* **Exercise brief**:
The complete listing goes into the output exactly, without its pictures.

* **Collected data**:
_ _ _ _ _

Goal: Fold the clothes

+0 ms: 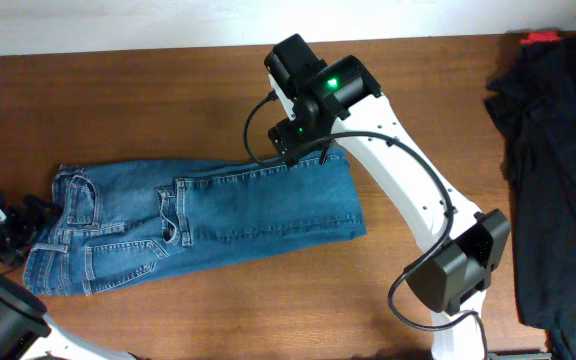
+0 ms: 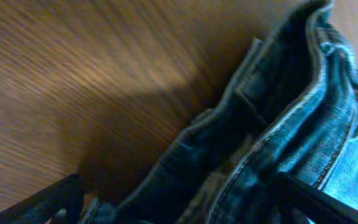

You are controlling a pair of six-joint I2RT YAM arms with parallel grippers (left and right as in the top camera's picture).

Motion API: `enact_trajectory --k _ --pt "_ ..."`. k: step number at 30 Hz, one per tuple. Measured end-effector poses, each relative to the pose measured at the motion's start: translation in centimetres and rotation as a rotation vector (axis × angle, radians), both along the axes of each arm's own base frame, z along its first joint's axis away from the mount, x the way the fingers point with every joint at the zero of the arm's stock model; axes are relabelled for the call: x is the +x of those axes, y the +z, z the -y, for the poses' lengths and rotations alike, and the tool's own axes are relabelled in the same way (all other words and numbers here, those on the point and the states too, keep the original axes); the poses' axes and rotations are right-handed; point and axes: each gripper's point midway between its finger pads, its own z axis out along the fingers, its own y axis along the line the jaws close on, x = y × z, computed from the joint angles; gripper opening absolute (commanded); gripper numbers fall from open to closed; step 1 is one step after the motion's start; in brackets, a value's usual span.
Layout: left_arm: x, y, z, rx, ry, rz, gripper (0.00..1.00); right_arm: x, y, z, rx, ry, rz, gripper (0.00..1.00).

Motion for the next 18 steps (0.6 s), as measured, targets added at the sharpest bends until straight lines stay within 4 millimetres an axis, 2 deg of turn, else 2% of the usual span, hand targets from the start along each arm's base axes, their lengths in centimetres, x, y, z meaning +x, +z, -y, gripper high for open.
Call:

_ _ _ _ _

* **Task solution**:
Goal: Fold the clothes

+0 ms: 
+0 ms: 

You are controlling a pair of six-joint I2RT YAM arms with parallel grippers (left and right as in the top camera's picture).

Motion API: `enact_trajectory --k _ --pt "_ ..."`. k: step number at 30 Hz, one per tuple. Measured end-effector poses, each relative to the pose measured at the motion's start: translation in centimetres and rotation as a rotation vector (axis × angle, radians), both along the axes of each arm's own base frame, z along its first joint's axis away from the mount, x the way the fingers point with every joint at the zero of the arm's stock model; axes are relabelled for the call: x is the +x of those axes, y the +z, z the -y, for the poses' lengths and rotations alike, and the tool's own axes are relabelled in the same way (all other words and numbers here, those on the point and the states too, keep the original axes); the poses' axes and rotations are right-handed; point and axes: each gripper's point midway between its finger pads, its own z axis out along the fingers, its own y axis along the line the jaws close on, x = y × z, computed from the joint angles; gripper opening absolute (commanded); gripper numbers fall from open to closed; step 1 is one step after the motion's start; in brackets, a value's usual span.
Layout: left_arm: x, y, z, rx, ry, rz, gripper (0.00..1.00); right_arm: x, y, z, rx, ry, rz, gripper (0.00..1.00).

Motion for the next 18 steps (0.6 s), as measured, targets added at the sharpest bends until straight lines stay within 4 millimetres an axis, 2 deg of turn, else 2% of the usual span, hand targets from the start along each arm's base axes, their lengths in centimetres, x, y, z meaning +x, +z, -y, gripper high for open.
Call:

Fully answered, the exercise is complete.